-------- Data shown

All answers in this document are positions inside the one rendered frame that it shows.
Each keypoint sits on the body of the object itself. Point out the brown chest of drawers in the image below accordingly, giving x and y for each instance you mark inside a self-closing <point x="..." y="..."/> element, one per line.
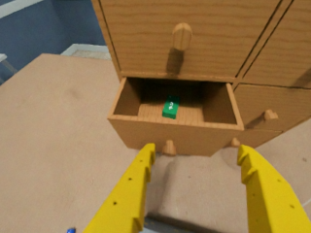
<point x="279" y="10"/>

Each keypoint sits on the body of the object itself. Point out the green 9v battery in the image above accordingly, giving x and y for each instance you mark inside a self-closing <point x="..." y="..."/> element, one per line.
<point x="171" y="106"/>

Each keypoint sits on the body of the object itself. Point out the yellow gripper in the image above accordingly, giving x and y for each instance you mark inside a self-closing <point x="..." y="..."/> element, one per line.
<point x="272" y="206"/>

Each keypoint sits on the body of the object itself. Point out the blue cylindrical battery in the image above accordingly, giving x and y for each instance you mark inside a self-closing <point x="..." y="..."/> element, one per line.
<point x="71" y="230"/>

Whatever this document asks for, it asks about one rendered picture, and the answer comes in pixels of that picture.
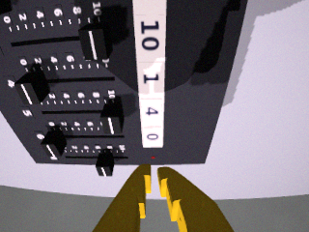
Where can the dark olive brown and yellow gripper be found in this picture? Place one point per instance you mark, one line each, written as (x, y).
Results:
(188, 205)

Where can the black lighting desk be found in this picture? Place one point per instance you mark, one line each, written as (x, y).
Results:
(165, 80)

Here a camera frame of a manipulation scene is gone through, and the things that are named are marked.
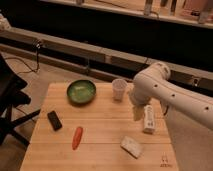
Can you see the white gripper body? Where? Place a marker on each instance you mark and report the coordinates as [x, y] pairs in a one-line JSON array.
[[138, 113]]

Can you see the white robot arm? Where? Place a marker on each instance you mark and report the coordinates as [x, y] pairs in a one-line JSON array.
[[152, 82]]

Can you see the green ceramic bowl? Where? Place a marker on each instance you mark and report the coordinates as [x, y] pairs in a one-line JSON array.
[[81, 91]]

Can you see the white tube with cap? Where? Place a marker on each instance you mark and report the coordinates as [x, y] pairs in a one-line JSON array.
[[149, 120]]

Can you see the white sponge block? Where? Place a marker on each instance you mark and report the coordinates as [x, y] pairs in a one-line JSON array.
[[131, 146]]

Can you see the black rectangular remote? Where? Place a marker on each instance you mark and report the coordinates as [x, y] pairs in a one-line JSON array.
[[54, 120]]

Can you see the black office chair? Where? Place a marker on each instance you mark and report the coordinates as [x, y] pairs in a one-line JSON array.
[[11, 95]]

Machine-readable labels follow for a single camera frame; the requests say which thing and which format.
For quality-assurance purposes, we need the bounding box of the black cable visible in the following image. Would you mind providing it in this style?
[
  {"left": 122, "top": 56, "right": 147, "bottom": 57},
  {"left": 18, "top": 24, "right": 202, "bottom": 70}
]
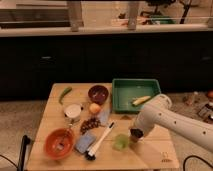
[
  {"left": 0, "top": 134, "right": 33, "bottom": 171},
  {"left": 182, "top": 155, "right": 213, "bottom": 171}
]

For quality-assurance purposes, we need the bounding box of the blue sponge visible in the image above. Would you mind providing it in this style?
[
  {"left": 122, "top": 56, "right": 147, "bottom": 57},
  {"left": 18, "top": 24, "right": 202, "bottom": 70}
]
[{"left": 75, "top": 131, "right": 96, "bottom": 154}]

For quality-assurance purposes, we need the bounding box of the grey blue cloth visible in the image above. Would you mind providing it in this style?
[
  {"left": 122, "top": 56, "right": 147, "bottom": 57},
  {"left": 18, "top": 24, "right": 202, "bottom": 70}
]
[{"left": 97, "top": 109, "right": 110, "bottom": 126}]

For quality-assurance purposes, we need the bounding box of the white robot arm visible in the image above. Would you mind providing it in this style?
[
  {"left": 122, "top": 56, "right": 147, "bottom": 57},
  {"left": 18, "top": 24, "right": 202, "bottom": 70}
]
[{"left": 130, "top": 94, "right": 213, "bottom": 153}]

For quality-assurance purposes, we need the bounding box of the green chili pepper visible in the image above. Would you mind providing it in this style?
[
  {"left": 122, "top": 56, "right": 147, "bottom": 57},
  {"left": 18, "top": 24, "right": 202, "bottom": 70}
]
[{"left": 58, "top": 87, "right": 72, "bottom": 105}]

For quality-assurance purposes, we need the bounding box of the black cable right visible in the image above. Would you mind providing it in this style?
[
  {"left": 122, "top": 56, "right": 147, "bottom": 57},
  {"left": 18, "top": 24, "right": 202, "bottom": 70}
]
[{"left": 182, "top": 155, "right": 213, "bottom": 171}]

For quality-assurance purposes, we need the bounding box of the dark red bowl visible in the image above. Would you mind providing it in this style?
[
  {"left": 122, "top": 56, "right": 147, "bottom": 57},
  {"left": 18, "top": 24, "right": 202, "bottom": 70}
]
[{"left": 88, "top": 85, "right": 109, "bottom": 105}]

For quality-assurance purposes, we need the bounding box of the purple grape bunch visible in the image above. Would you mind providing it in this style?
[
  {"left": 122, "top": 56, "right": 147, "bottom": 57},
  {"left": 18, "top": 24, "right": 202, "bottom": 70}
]
[{"left": 80, "top": 117, "right": 100, "bottom": 134}]

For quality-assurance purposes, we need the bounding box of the white dish brush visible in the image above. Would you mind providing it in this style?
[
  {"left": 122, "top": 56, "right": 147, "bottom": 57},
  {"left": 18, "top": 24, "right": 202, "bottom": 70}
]
[{"left": 85, "top": 123, "right": 114, "bottom": 161}]

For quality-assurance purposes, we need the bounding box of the metal spoon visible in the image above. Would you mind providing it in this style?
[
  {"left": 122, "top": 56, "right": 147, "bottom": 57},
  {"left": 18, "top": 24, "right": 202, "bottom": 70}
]
[{"left": 56, "top": 123, "right": 73, "bottom": 151}]

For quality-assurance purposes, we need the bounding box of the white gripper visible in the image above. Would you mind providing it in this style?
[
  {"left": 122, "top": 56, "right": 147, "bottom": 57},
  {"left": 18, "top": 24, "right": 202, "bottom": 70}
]
[{"left": 130, "top": 118, "right": 154, "bottom": 137}]

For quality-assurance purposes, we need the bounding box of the translucent green cup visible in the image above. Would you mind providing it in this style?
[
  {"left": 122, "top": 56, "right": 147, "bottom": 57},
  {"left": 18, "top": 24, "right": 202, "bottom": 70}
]
[{"left": 113, "top": 134, "right": 129, "bottom": 151}]

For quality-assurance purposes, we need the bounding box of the white small pot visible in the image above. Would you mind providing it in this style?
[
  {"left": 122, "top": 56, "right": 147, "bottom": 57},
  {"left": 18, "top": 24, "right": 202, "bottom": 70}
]
[{"left": 64, "top": 104, "right": 83, "bottom": 122}]

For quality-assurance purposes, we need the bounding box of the dark counter cabinet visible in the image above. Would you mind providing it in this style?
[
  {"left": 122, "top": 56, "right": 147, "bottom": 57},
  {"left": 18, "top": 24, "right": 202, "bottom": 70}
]
[{"left": 0, "top": 28, "right": 213, "bottom": 100}]

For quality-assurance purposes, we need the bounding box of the green plastic tray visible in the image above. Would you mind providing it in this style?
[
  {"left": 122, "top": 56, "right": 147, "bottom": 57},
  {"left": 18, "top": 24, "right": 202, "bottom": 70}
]
[{"left": 112, "top": 78, "right": 161, "bottom": 114}]

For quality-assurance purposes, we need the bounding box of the orange bowl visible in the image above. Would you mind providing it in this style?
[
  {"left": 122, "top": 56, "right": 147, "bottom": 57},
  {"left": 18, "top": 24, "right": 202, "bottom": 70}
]
[{"left": 43, "top": 128, "right": 75, "bottom": 160}]

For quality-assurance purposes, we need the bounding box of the orange peach fruit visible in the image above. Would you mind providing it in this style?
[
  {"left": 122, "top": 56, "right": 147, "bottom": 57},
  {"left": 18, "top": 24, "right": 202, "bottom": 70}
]
[{"left": 89, "top": 103, "right": 101, "bottom": 115}]

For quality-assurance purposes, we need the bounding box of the black cable left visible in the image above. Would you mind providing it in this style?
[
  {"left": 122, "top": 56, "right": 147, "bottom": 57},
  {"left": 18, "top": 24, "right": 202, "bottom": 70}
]
[{"left": 0, "top": 134, "right": 33, "bottom": 171}]

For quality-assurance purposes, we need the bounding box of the metal cup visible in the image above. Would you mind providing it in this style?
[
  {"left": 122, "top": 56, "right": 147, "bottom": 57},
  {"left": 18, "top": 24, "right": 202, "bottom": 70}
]
[{"left": 130, "top": 129, "right": 143, "bottom": 143}]

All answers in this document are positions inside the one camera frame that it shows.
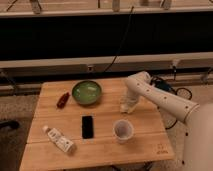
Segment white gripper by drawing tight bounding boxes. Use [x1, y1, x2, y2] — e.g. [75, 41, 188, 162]
[120, 95, 139, 114]

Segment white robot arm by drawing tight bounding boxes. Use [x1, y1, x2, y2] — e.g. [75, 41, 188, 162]
[120, 71, 213, 171]

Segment white plastic cup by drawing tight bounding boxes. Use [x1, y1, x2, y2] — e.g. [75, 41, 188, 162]
[113, 119, 134, 143]

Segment green bowl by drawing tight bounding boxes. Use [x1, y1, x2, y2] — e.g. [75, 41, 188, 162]
[72, 80, 102, 105]

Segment black smartphone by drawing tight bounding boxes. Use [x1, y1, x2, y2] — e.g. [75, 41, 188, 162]
[82, 116, 94, 139]

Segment dark red chili pepper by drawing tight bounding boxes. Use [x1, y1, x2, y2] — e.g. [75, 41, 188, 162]
[57, 93, 70, 109]

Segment white plastic bottle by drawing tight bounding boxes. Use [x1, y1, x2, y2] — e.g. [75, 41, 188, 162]
[42, 125, 75, 155]

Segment black floor cables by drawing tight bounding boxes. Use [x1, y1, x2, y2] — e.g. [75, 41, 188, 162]
[149, 75, 194, 131]

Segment black hanging cable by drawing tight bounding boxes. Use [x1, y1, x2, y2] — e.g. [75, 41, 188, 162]
[101, 5, 135, 73]

----------------

> Task goal
Return all lines of the material above in which "found" occurs.

> Output below
Where can the dark olive brown and yellow gripper be found in this picture? Place one point per instance you mark, one line each, written as (x, y).
Where can the black lighting desk be found in this picture? Place one point per instance you mark, one line each, written as (x, y).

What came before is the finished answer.